Russia expects to post a budget surplus this year for the first time since 2011. According to a Ministry of Finance report, Russia's oil and gas revenues are expected to jump fivefold compared to what was projected in the 2018 budget; all because of rising oil prices.
Oil and gas exports account for around 40 percent of Russia’s federal budget revenues.
Russia’s revenues from oil and gas sales are now expected at US$44.4 billion (2.74 trillion Russian rubles) for 2018, up from US$8.5 billion (527.6 billion rubles), according to a budget amendment issued by the Ministry of Finance.
Due to the unexpectedly high oil prices, Russia is currently on track to book a first budget surplus since 2011 , at 0.45 percent of gross domestic product (GDP), compared to previous expectations for a 1.3 percent of GDP deficit. The previous forecasts, however, were based on assumptions that the price of Urals crude blend would average around $40 a barrel.

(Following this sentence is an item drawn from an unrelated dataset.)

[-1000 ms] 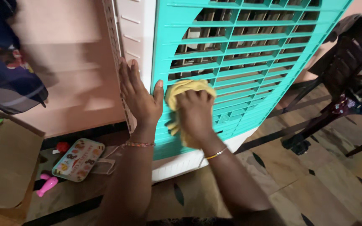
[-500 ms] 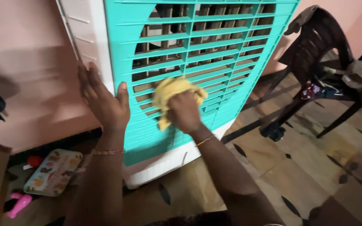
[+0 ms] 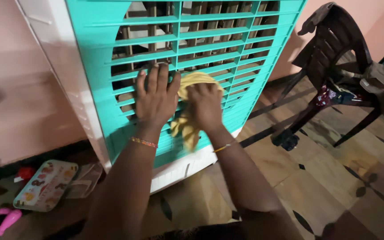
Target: The person wipes a power strip and an electric iron with a dark cloth, then moves to wipe the exterior of a large air cooler with a yellow cloth.
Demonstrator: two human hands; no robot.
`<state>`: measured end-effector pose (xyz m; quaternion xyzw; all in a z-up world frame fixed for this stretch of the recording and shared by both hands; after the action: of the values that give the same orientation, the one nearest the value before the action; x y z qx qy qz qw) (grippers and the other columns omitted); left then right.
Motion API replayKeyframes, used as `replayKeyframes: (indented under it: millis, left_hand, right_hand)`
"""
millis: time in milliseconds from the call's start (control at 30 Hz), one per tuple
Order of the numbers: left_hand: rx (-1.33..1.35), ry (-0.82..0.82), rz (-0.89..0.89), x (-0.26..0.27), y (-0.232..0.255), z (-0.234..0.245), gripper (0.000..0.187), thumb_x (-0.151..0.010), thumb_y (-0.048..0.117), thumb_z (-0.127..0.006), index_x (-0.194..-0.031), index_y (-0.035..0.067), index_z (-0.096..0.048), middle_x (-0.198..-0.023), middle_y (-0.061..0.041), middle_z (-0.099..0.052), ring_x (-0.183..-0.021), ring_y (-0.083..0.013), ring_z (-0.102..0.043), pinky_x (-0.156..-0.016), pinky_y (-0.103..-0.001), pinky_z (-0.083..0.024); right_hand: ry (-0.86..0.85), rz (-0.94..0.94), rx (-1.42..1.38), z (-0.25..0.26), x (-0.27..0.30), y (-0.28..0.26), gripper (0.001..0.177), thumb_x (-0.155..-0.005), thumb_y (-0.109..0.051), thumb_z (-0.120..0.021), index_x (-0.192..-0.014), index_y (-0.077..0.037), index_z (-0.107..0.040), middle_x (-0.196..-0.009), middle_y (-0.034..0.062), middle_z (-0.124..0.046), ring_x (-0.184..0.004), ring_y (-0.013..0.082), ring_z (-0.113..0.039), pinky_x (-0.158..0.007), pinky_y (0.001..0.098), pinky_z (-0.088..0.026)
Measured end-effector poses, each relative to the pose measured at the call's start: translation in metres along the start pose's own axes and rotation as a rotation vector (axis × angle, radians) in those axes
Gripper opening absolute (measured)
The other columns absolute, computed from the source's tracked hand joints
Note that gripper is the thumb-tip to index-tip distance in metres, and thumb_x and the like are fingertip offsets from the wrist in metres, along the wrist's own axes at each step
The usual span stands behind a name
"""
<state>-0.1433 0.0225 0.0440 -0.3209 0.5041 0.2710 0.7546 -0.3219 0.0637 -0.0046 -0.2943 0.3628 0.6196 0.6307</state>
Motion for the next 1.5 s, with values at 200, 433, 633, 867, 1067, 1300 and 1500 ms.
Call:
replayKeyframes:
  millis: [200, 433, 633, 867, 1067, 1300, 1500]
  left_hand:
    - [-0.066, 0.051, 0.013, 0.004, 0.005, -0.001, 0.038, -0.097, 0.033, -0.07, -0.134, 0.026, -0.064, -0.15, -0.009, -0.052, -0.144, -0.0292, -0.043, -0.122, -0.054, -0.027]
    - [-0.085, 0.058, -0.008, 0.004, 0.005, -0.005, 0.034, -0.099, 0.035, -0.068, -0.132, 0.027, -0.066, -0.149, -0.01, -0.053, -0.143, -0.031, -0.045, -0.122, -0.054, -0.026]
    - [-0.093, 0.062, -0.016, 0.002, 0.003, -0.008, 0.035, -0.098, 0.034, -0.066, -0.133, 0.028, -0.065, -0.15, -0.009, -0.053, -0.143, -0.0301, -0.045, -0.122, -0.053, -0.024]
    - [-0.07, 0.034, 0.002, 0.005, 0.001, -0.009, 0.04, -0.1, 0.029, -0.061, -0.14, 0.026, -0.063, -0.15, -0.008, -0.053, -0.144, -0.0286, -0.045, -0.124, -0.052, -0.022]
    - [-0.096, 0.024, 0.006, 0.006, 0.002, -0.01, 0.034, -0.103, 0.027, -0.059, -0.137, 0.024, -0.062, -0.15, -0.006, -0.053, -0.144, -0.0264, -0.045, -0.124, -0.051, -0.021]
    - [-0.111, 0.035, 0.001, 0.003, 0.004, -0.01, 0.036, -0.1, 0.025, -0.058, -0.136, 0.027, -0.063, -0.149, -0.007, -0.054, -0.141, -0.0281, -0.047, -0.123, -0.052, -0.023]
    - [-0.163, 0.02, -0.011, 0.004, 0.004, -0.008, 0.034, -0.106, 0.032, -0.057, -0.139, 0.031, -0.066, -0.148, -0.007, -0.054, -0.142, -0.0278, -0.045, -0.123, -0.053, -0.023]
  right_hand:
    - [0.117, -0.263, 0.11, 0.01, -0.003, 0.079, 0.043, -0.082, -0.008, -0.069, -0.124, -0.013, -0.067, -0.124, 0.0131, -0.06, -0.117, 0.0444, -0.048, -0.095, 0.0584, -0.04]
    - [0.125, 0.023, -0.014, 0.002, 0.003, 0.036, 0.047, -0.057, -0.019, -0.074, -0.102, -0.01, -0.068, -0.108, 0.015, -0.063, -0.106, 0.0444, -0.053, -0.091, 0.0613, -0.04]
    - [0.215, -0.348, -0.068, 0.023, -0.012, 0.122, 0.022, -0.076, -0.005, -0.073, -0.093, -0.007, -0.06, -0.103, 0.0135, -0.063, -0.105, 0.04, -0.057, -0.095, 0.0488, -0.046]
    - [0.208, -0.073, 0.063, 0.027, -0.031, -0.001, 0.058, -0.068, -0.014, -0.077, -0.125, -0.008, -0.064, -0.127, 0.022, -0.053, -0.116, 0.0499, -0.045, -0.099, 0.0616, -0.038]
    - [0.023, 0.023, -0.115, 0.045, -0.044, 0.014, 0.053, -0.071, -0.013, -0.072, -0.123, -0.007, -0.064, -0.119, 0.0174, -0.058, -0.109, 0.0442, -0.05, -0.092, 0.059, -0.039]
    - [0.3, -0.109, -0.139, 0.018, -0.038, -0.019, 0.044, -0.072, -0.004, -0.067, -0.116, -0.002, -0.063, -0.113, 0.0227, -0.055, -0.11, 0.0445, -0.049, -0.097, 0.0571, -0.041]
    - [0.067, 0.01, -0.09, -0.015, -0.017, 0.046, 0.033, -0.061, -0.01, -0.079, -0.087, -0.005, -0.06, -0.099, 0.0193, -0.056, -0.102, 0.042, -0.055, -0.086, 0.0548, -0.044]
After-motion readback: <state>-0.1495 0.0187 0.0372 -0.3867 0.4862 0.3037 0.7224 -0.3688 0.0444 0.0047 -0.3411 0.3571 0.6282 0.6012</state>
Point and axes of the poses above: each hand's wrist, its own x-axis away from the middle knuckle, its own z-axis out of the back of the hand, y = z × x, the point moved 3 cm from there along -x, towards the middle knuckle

Between January and April, the price of Urals has averaged $66.15.
The additional oil revenues that Russia has earned above the Urals price assumption of $40 a barrel will be allocated to reserves instead of to spending, the TASS news agency reports.
Analysts commenting on the proposed budget amendment suggested that Russia will likely have an even greater suplus by yearend because its expenditures are based on original budget figures.